» **Problem to work on**
Omit the images, then repeat the listing exactly.

» **Provided material**
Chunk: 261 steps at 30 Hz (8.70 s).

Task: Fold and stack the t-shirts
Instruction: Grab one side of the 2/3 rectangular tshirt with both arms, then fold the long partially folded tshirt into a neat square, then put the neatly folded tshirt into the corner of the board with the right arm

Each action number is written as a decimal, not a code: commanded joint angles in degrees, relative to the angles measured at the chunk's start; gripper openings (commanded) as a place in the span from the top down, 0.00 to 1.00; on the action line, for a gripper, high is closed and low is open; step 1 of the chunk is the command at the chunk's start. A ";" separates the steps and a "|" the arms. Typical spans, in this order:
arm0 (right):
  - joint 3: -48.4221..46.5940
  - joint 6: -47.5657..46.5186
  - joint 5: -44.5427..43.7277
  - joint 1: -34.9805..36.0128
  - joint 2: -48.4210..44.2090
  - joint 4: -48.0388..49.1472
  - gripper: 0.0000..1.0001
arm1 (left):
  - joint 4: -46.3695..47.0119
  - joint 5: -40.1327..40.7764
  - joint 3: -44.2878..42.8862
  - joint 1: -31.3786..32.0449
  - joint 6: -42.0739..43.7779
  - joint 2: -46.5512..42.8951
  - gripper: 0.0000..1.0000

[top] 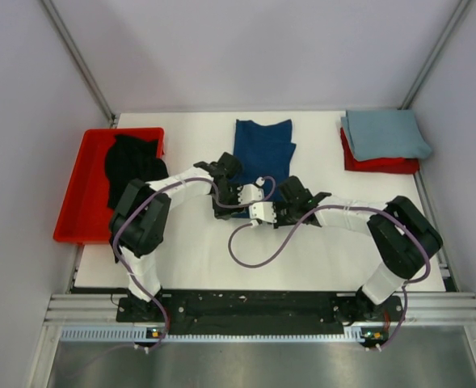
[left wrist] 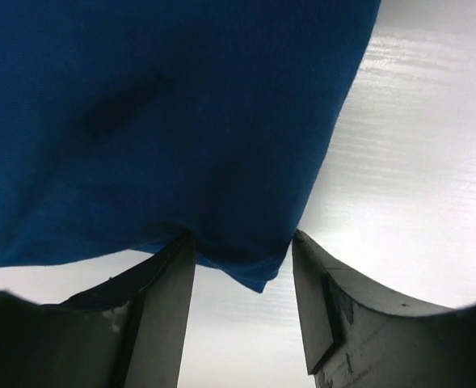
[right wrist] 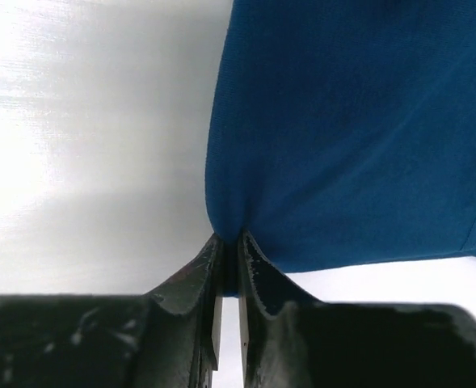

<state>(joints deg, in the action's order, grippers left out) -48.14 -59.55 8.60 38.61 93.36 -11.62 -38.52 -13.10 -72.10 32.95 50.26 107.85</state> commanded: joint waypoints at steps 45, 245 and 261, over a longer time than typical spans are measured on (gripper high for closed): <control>-8.36 31.51 11.53 -13.82 -24.39 -18.18 1.00 | -31.88 -7.20 -32.37 -5.08 -12.64 -0.57 1.00; 35.40 55.94 -14.83 -27.54 -33.51 48.18 0.01 | 53.73 2.12 41.25 -26.27 -37.25 -33.94 0.15; 34.61 55.86 -14.66 -27.45 -32.45 47.74 0.01 | 51.97 4.32 40.54 -26.97 -35.59 -34.11 0.16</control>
<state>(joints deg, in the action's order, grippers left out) -12.75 -3.44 -6.22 10.46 60.38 34.28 11.25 -8.86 -30.11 6.35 14.09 73.80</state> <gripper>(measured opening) 0.987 0.844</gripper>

» **Exercise output**
Chunk: 261 steps at 30 Hz (8.70 s).

Task: Fold and stack the t-shirts
Instruction: Grab one side of the 2/3 rectangular tshirt with both arms, then fold the long partially folded tshirt into a neat square, then put the neatly folded tshirt into the corner of the board with the right arm

Each action number is written as a decimal, not a code: commanded joint angles in degrees, relative to the angles measured at the chunk's start; gripper openings (commanded) as a place in the span from the top down, 0.00 to 1.00; on the action line, for a gripper, high is closed and low is open; step 1 of the chunk is the command at the chunk's start. A ";" separates the steps and a "|" the arms. Typical spans, in this order:
arm0 (right):
  - joint 3: -48.4221..46.5940
  - joint 6: -47.5657..46.5186
  - joint 5: -44.5427..43.7277
  - joint 1: -34.9805..36.0128
  - joint 2: -48.4210..44.2090
  - joint 4: -48.0388..49.1472
  - gripper: 0.0000..1.0001
arm1 (left):
  - joint 4: -46.3695..47.0119
  - joint 5: -40.1327..40.7764
  - joint 3: -44.2878..42.8862
  - joint 1: -31.3786..32.0449
  - joint 6: -42.0739..43.7779
  - joint 2: -46.5512..42.8951
  - gripper: 0.0000..1.0000

[top] 
[left wrist] 
[right wrist] 

<state>(joints deg, in the action's order, grippers left out) -48.14 -59.55 8.60 38.61 93.36 -11.62 -38.52 -13.10 -72.10 32.95 50.26 107.85</state> commanded: joint waypoints at steps 45, 245 and 261, over a longer time than typical spans are measured on (gripper high for closed): <control>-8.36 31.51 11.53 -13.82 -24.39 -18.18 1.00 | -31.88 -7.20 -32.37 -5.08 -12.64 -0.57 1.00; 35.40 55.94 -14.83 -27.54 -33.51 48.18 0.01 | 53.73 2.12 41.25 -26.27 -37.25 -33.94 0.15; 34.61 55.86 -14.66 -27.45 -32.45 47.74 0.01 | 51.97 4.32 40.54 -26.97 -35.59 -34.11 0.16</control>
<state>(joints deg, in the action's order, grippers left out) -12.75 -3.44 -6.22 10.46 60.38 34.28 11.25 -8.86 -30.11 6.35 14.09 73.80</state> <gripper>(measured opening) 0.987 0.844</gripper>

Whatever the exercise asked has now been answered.